BRIEF
Restate the listing below word for word; no pictures belong in the copy.

MATERIAL PROVIDED

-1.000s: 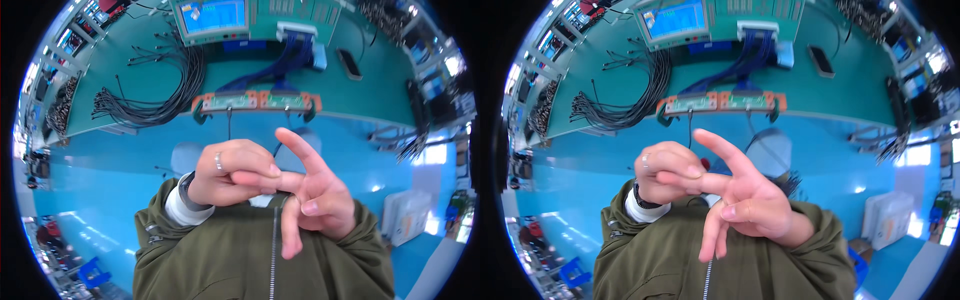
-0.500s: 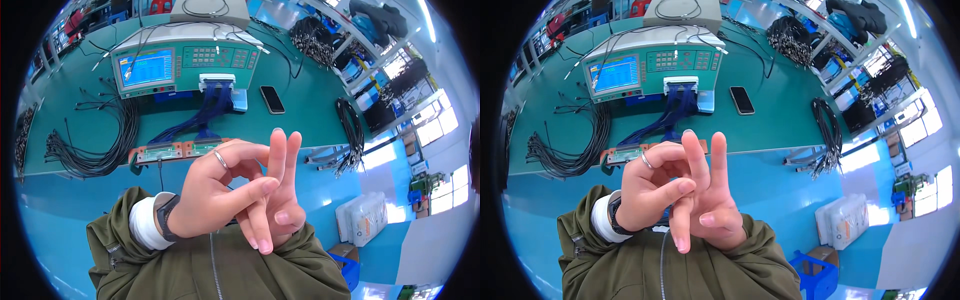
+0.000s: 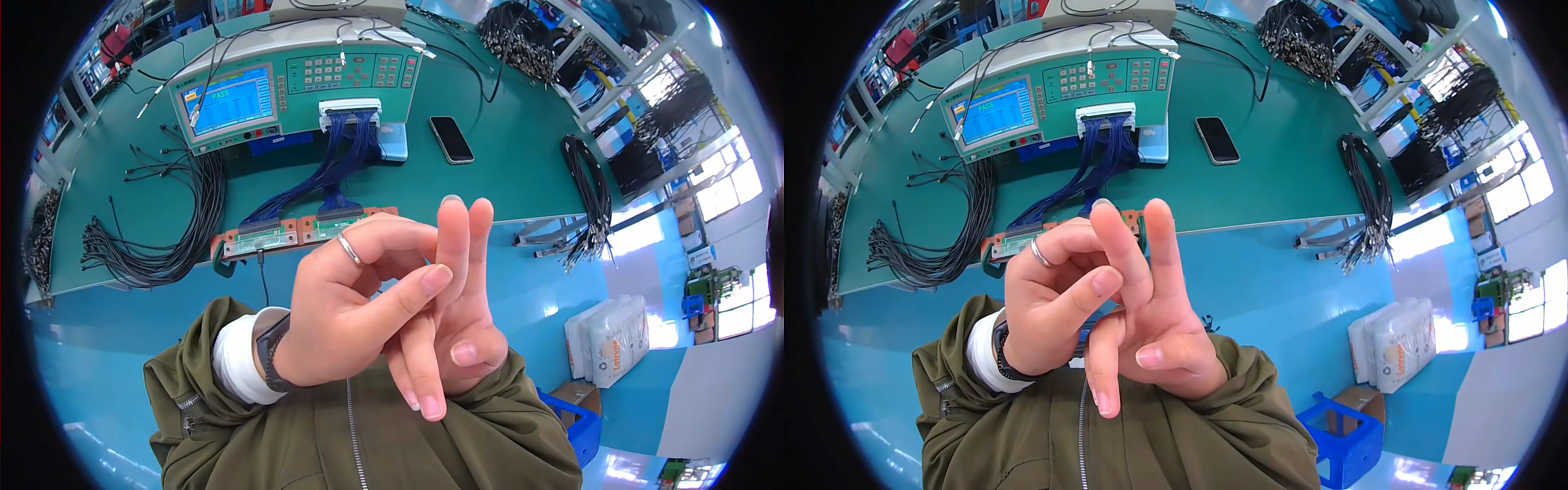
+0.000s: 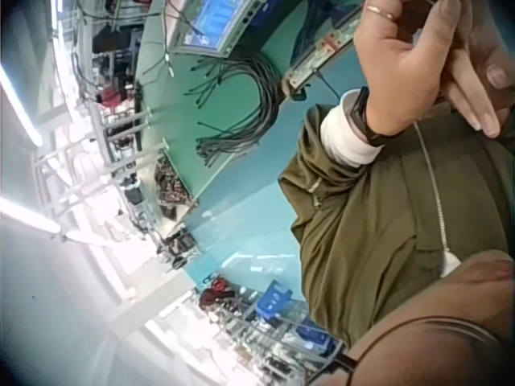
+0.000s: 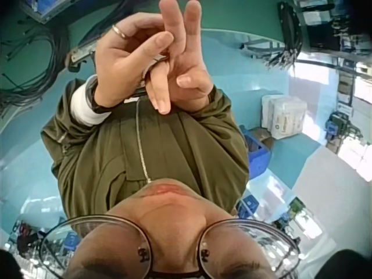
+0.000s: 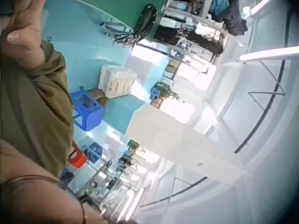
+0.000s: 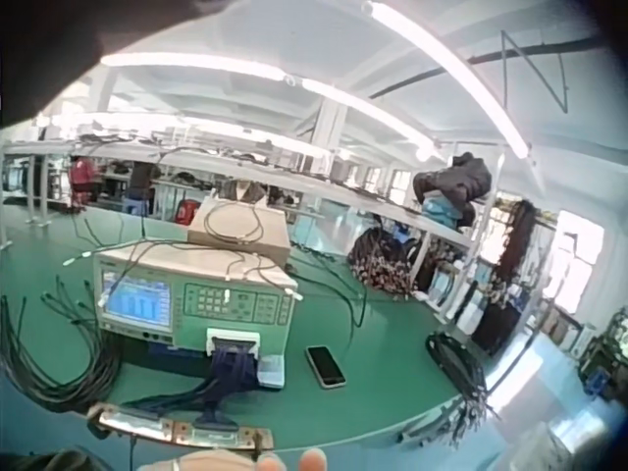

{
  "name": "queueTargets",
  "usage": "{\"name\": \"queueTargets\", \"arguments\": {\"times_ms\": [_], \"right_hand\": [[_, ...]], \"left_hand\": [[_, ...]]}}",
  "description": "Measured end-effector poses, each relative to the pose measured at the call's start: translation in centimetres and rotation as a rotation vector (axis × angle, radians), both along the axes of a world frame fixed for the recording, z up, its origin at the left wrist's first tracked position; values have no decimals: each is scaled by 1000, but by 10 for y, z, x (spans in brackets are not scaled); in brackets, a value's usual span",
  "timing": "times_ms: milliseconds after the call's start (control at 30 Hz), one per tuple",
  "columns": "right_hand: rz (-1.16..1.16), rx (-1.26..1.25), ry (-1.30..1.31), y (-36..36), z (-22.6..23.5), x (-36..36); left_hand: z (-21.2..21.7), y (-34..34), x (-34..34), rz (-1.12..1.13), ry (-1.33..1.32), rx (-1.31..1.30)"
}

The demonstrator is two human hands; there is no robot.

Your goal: Testing electronic cable harnesses by plugging them into a test board and verifying the results on a monitor screen.

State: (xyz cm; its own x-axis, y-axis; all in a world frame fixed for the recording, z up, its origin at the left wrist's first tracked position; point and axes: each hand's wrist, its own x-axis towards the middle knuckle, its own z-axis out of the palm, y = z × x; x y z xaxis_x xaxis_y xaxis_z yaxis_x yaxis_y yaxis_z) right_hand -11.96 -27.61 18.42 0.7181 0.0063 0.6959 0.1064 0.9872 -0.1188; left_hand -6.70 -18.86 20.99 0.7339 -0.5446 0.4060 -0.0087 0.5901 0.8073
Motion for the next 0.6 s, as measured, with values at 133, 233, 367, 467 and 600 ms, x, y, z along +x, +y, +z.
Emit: {"name": "queueTargets", "arguments": {"times_ms": [133, 233, 367, 467, 600], "right_hand": [[32, 16, 19, -1, 1, -3], [50, 27, 40, -1, 1, -5], [102, 44, 24, -3, 1, -6], [131, 69, 22, -3, 0, -5], [149, 67, 27, -3, 0, -6]], "left_hand": [[-2, 1, 1, 16, -20, -25], [-6, 2, 3, 21, -65, -30], [-9, 2, 5, 39, -96, -56], [-10, 4, 5, 30, -84, -57], [-9, 5, 4, 10, -40, -78]]}}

ANSWER TO THE PROBLEM
-1.000s: 
-0.500s: 
+0.000s: 
+0.000s: 
+0.000s: 
+0.000s: 
+0.000s: 

{
  "name": "queueTargets",
  "usage": "{\"name\": \"queueTargets\", \"arguments\": {\"times_ms\": [_], \"right_hand\": [[_, ...]], \"left_hand\": [[_, ...]]}}",
  "description": "Measured end-effector poses, each relative to the pose measured at the call's start: translation in centimetres and rotation as a rotation vector (axis × angle, radians), both along the axes of a world frame fixed for the recording, z up, its origin at the left wrist's first tracked position; values have no decimals: each is scaled by 1000, but by 10 for y, z, x (spans in brackets are not scaled); in brackets, a value's usual span",
  "timing": "times_ms: milliseconds after the call's start (control at 30 Hz), one per tuple",
  "columns": "right_hand: rz (-1.16..1.16), rx (-1.26..1.25), ry (-1.30..1.31), y (-36..36), z (-22.6..23.5), x (-36..36); left_hand: z (-21.2..21.7), y (-34..34), x (-34..34), rz (-1.12..1.13), ry (-1.33..1.32), rx (-1.31..1.30)"
}

The demonstrator is two human hands; there is no robot.

Your goal: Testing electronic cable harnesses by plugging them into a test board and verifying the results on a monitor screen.

State: (xyz cm; its own x-axis, y-axis; all in a world frame fixed for the recording, z up, its origin at the left wrist's first tracked position; point and axes: each hand's wrist, its own x-axis towards the middle knuckle, its own z-axis out of the palm, y = z × x; x y z xaxis_x xaxis_y xaxis_z yaxis_x yaxis_y yaxis_z) right_hand -11.96 -27.61 18.42 0.7181 0.0063 0.6959 0.1064 0.9872 -0.1188; left_hand -6.70 -18.86 20.99 0.7339 -0.5446 0.4060 -0.0087 0.5901 0.8073
Motion for the next 0.6 s, as measured, with values at 133, 233, 367, 467 and 600 ms, x, y, z along +x, +y, +z.
Emit: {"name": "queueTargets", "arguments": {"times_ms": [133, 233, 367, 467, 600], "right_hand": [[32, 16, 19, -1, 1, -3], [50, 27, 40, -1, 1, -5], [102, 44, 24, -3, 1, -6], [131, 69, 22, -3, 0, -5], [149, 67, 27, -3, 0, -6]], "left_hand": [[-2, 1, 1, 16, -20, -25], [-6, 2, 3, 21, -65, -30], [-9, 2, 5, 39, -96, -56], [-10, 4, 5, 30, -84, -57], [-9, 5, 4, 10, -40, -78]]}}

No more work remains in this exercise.